Global crude oil benchmarks traded lower on Monday, extending last week’s bearish momentum as traders weighed weakening demand signals against steady supply flows. The market opened to noticeable pressure, with Brent Crude often considered the price setter for international trade dragging sentiment into negative territory. The softer outlook reflects ongoing macroeconomic uncertainty, increased refinery maintenance cycles, and cautious positioning among commodity funds.
Brent Crude Sets a Bearish Tone
Brent Crude slipped 1.38% to $62.87, signalling renewed fragility across the global market. The benchmark struggled under the weight of subdued refining margins in Europe, slower procurement from Asian buyers, and expectations that OPEC+ may keep output levels steady despite concerns about oversupply. Analysts say Brent’s decline highlights a market adjusting to weaker industrial activity and shifting trading patterns, particularly as the stronger dollar continues to challenge purchasing power in emerging markets.

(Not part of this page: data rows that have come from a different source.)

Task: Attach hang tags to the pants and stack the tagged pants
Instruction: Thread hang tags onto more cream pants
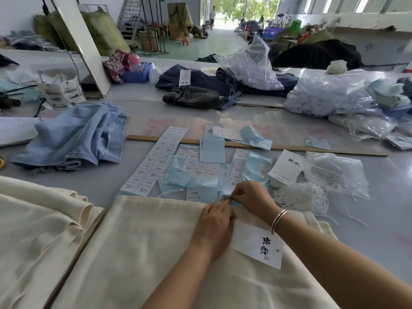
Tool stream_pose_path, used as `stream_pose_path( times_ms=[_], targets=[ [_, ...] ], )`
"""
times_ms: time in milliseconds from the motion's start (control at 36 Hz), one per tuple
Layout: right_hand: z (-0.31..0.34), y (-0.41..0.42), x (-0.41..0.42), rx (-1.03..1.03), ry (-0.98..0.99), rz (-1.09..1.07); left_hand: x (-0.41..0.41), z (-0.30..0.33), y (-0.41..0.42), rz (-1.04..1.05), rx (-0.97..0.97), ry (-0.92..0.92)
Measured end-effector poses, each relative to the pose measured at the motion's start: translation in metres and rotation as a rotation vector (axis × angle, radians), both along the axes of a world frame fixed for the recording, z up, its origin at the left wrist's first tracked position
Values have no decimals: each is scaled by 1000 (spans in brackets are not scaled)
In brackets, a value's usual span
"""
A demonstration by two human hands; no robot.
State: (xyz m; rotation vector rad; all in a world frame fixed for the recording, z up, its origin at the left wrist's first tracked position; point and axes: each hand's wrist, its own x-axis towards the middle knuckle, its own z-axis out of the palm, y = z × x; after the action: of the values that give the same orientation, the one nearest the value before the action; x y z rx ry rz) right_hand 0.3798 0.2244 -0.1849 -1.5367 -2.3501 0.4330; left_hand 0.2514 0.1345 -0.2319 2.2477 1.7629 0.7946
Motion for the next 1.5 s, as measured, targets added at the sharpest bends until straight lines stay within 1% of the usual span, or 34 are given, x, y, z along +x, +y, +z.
stream_pose_path(
  times_ms=[111, 167, 250, 333, 389, 417, 472, 500, 528, 556, 611, 667, 750, 806, 861, 972, 1028, 1083, 1167, 1222, 1278, 1333, 1417, 1472, 1500],
  targets=[
    [4, 9, 2, -177, 69, -28, 0, -2, 0, -3, 15, 1],
    [8, 11, 5, -255, 56, -7, 0, -2, 0, 7, 10, -1],
    [11, 13, 4, -269, -11, 19, 1, -2, 0, 14, 6, -7],
    [11, 17, 2, -281, 21, -16, 0, -1, 1, 16, 8, 5],
    [9, 20, 2, -345, 110, -76, 1, 0, 0, 22, -2, 10],
    [9, 21, 3, -398, 195, -114, 1, 2, 0, 27, -6, 13],
    [12, 22, 6, -500, 438, -212, 1, 4, -1, 36, 1, 16],
    [14, 23, 9, -502, 542, -258, 1, 4, -1, 38, 5, 15],
    [16, 26, 13, -461, 582, -280, 1, 5, -2, 37, 8, 15],
    [18, 28, 17, -390, 539, -274, 1, 5, -1, 35, 12, 15],
    [20, 27, 21, -250, 304, -173, 1, 4, -1, 33, 19, 16],
    [19, 19, 19, -183, 87, -20, 1, 3, -1, 34, 19, 28],
    [12, 8, 11, -107, -128, 147, 1, 4, -1, 32, 19, 32],
    [11, 5, 7, -40, -218, 191, 1, 4, -1, 34, 22, 38],
    [11, 5, 3, 8, -262, 185, 2, 5, -2, 36, 22, 34],
    [9, 9, -1, 13, -234, 89, 1, 5, -1, 36, 20, 27],
    [8, 11, -2, -15, -167, 29, 1, 4, 0, 33, 28, 24],
    [7, 14, -1, -85, -89, -3, 1, 4, -1, 34, 40, 26],
    [8, 17, 3, -303, 75, -37, 1, 4, -1, 41, 57, 17],
    [10, 18, 7, -451, 222, -107, 2, 4, 0, 40, 59, 15],
    [13, 19, 12, -556, 474, -196, 2, 3, 0, 33, 51, 6],
    [20, 23, 17, -599, 768, -274, 1, 2, 0, 24, 41, -10],
    [36, 29, 26, -530, 1107, -393, -1, 1, 0, 14, 20, -70],
    [50, 31, 37, -475, 1323, -454, -2, 4, 1, 44, -4, -189],
    [57, 30, 42, -460, 1411, -468, -3, 8, 1, 82, -30, -300]
  ],
)
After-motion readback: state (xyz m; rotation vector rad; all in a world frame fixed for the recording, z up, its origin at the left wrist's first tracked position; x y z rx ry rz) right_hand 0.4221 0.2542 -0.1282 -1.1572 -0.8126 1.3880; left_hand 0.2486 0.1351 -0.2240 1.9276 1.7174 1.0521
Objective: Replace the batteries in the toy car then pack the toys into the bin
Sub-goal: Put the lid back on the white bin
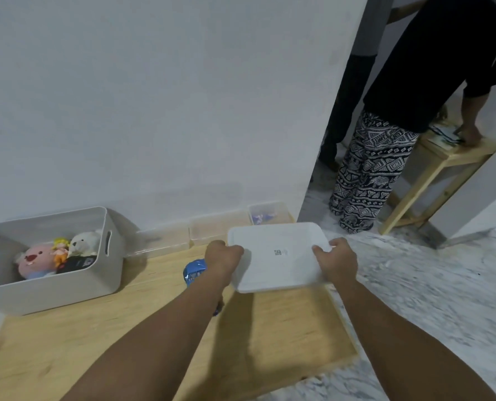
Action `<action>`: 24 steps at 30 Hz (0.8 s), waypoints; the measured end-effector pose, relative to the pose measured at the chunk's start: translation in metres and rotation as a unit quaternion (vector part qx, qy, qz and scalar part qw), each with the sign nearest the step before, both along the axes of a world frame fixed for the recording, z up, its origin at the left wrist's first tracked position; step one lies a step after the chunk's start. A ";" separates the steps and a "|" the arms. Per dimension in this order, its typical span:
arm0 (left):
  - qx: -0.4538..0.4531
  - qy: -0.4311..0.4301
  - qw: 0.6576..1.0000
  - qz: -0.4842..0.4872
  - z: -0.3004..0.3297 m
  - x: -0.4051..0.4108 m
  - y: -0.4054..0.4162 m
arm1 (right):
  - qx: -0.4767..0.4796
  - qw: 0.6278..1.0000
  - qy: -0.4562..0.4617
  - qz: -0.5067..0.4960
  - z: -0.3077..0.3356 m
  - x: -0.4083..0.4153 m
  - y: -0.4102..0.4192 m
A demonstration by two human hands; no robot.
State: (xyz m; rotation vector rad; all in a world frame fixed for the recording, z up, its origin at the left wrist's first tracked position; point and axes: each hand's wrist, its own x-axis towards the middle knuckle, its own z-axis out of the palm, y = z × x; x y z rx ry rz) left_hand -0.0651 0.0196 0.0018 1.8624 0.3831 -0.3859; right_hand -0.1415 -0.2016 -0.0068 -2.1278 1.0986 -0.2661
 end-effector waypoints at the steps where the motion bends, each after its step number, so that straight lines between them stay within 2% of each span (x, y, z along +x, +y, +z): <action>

WTI and Murban Extend the Decline
Following Brent’s slide, WTI Crude fell 1.43% to $59.22, dipping further below a key psychological support level. Traders attribute the drop to rising U.S. crude inventories and softer gasoline demand, which typically weighs on upstream sentiment.
In the Middle East, Murban Crude posted the largest loss, dropping 1.62% to $64.54. Its decline mirrors reduced buying interest from Asian refiners who are recalibrating orders amid slower manufacturing output. The trend underscores a broader cooling in regional energy demand.
Natural Gas Suffers the Sharpest Hit
Natural Gas recorded the biggest loss of the session, plunging 6.14% to $4.964. Milder temperature forecasts across key consuming regions have cut heating demand projections, while strong production levels continue to widen the supply-demand imbalance. Market experts warn that unless weather-driven demand spikes, gas prices may remain under downward pressure.